In 1957, Guru Dutt launched the film Gauri with Geeta Dutt as its singing star. It was to be India's first movie in cinemascope but the project was shelved after just a few days of the shooting. By then, Guru Dutt had got romantically involved with Waheeda Rehman and Geeta had taken to drinking. The break up of their marriage affected Geeta's singing career. 

In 1958, S.D. Burman had developed discord with Lata Mangeshkar as a playback singer and he attempted to work with Geeta as the main singer of his compositions rather than the upcoming Asha Bhosle who, he felt, was relatively raw. However, out of her personal problems, Geeta would not practice her art sufficiently and failed to meet Burman's demanding standards. He and O.P. Nayyar then started to work with Asha and helped her blossom as a singer. 

In 1964, Guru Dutt died from a combination of alcohol and an overdose of sleeping pills. (His death was widely perceived as a suicide following two earlier attempts). This shattered Geeta, who then suffered a serious nervous breakdown and ran into financial problems. She tried to resume her singing career, cutting discs at Durgā Pujā and giving stage shows. She performed a leading role in a Bengali movie, Badhu Baran (1967), and sang admirably in  Anubhav (1971), to the music of Kanu Roy.  Geeta Dutt's final performance  was for Midnight in 1972 (unreleased) Two duets, one which was with Talat  Mehmood.

Death
Geeta Dutt died on 20 July 1972 due to cirrhosis of liver at the age of 41 in Mumbai, Maharashtra. She was survived by her three children and siblings.

Notable songs

She has sung over 1417 songs in Hindi films. In addition, she has sung songs in many other Indian languages including Marathi, Gujarati, Bengali, Maithili, Bhojpuri and Punjabi. She has sung in Nepali evergreen movie Maitighar.

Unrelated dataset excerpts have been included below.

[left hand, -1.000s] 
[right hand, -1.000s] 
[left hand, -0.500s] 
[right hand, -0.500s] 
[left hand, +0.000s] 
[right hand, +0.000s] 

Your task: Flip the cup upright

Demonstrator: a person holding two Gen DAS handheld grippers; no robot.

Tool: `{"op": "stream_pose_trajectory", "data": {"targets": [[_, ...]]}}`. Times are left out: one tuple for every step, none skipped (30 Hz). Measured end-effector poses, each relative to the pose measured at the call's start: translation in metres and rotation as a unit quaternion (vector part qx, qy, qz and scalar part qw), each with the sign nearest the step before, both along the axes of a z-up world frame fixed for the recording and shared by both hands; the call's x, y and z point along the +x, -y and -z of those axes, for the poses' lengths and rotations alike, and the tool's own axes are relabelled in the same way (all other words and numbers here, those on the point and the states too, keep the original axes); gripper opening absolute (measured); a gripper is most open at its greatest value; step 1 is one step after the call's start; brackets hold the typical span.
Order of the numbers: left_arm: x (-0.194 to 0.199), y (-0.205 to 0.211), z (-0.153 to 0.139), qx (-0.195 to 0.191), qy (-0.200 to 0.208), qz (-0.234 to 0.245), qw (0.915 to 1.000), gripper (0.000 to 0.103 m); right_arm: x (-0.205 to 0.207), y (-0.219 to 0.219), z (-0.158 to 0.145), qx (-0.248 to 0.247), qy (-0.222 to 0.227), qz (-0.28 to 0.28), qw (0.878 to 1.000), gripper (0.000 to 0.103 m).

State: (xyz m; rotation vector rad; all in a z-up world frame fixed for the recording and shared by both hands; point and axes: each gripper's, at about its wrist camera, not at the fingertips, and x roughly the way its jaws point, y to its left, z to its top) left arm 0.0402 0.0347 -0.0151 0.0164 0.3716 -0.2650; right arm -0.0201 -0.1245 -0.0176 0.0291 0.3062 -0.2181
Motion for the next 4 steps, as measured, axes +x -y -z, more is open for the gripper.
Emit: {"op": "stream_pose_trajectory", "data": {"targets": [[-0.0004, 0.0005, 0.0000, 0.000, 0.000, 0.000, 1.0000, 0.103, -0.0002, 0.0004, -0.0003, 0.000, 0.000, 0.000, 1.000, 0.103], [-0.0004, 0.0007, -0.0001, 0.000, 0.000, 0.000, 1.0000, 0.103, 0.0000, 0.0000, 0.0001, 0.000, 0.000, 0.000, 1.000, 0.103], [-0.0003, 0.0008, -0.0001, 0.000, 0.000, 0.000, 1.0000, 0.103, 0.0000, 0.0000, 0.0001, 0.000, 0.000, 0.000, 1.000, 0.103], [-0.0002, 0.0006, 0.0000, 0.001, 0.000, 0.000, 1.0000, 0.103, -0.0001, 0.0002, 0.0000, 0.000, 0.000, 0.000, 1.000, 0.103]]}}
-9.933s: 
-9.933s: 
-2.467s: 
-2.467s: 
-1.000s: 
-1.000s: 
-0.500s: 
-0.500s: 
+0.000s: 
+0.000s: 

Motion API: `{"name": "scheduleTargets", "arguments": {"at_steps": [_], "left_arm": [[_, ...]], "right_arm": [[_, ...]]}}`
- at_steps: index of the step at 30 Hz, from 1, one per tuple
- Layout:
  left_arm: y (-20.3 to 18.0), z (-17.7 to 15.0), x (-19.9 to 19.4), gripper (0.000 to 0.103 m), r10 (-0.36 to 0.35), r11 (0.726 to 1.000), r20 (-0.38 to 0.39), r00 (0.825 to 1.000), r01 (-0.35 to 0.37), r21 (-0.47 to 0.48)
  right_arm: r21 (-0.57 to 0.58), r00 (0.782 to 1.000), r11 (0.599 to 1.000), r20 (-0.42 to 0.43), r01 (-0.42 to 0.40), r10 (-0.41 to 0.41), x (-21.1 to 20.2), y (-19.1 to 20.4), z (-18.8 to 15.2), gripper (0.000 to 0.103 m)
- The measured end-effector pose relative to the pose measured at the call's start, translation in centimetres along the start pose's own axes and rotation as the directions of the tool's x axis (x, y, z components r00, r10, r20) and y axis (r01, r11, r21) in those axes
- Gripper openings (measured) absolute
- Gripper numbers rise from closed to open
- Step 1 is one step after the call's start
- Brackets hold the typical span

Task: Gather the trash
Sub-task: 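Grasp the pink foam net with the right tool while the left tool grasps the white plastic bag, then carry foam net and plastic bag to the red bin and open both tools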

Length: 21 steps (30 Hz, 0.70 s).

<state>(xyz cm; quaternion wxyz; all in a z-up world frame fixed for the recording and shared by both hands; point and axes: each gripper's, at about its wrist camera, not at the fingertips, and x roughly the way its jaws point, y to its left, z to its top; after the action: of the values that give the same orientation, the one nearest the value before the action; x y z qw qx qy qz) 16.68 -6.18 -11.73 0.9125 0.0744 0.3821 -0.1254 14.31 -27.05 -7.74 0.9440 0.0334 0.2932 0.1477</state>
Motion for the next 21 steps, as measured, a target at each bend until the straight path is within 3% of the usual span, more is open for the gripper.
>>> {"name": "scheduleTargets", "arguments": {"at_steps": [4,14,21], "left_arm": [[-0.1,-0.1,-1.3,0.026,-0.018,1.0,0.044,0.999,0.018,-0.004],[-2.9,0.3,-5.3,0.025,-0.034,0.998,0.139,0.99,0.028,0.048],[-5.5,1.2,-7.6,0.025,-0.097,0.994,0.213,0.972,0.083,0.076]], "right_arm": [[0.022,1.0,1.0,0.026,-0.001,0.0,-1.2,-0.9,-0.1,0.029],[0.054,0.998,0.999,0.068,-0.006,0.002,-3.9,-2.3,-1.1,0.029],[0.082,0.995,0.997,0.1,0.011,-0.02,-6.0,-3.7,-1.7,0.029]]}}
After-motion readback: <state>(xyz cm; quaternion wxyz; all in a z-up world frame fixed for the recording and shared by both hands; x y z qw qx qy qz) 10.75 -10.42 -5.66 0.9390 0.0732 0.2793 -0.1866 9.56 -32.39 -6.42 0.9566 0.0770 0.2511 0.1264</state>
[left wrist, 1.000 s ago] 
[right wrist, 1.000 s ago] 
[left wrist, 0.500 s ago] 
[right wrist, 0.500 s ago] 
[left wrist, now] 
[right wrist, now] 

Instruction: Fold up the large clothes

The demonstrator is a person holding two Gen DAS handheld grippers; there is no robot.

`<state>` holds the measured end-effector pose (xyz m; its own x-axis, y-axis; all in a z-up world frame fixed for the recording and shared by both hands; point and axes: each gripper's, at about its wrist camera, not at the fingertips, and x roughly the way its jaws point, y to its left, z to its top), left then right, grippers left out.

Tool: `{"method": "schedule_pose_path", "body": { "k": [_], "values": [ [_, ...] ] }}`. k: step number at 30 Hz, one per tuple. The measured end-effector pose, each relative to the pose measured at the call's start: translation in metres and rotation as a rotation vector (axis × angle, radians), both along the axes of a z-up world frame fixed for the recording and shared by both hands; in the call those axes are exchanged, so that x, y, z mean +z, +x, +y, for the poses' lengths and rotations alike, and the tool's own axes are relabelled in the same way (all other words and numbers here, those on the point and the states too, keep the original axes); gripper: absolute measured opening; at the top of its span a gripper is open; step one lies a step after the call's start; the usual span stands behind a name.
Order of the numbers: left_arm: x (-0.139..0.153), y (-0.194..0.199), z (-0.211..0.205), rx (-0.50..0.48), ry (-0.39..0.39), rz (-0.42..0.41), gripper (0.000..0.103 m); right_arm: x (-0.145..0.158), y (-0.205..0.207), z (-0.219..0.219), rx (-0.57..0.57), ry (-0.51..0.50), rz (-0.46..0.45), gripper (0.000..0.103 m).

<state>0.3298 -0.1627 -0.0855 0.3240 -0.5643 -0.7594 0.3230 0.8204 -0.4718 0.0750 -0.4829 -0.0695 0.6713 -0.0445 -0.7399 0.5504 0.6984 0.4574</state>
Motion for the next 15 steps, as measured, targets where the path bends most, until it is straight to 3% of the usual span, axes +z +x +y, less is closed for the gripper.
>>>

Some of the songs sung under S. D. Burman's direction:

 "Mera Sundar Sapna Beet Gaya" (Do Bhai – 1947 )
 "Woh Sapne Waali Raat" (Pyaar – 1950)
 "Tadbir Se Bigdi Hui Taqdeer" (Baazi – 1951)
 "Aan Milo Aan Milo" (Devdas – 1955 ) With Manna Dey
 "Aaj Sajan Mohe Ang Lagalo" (Pyaasa – 1957)
 " Jane kya tune kahi" (Pyaasa – 1957)
 "Hum Aap Ke Aankhon Main" (Pyaasa – 1957) with Mohd. Rafi
 "Hawa Dhire Aana" (Sujata – 1959)
 "Waqt Ne Kiya Kya Haseen Sitam" (Kaagaz Ke Phool – 1959)
 "Janu janu re" (Insaan Jaag Utha) with Asha Bhosle

Some of the songs she sang under O. P. Nayyar's direction:

 "Zara Saamne Aa" (Baaz – 1953)
 "Babuji Dhire Chalna" (Aar Paar – 1954)
 "Thandi Hawa Kali Ghata" (Mr. & Mrs. '55 – 1955)
 "Jaane Kahan Mera Jigar Gaya Ji" (Mr. & Mrs. '55 – 1955)
 "Jab Badal Lehraya" (Chhoomantar – 1956)
 "Mere Zindagi Ke Humsafar" (Shrimati 420 – 1956)
 "Jaata Kahan Hai" (CID – 1956)
 "Aye Dil Hain Mushkil" (Aka "Bombay Meri Jaan") (CID – 1956), With Mohammed Rafi
 "Chor, Lutere, Daku" (Ustad – 1957)
 "Mera Naam Chin Chin Chu" (Howrah Bridge – 1958)
 "Kaisa Jadoo Balam Tune Dara" (12 O'clock – 1958)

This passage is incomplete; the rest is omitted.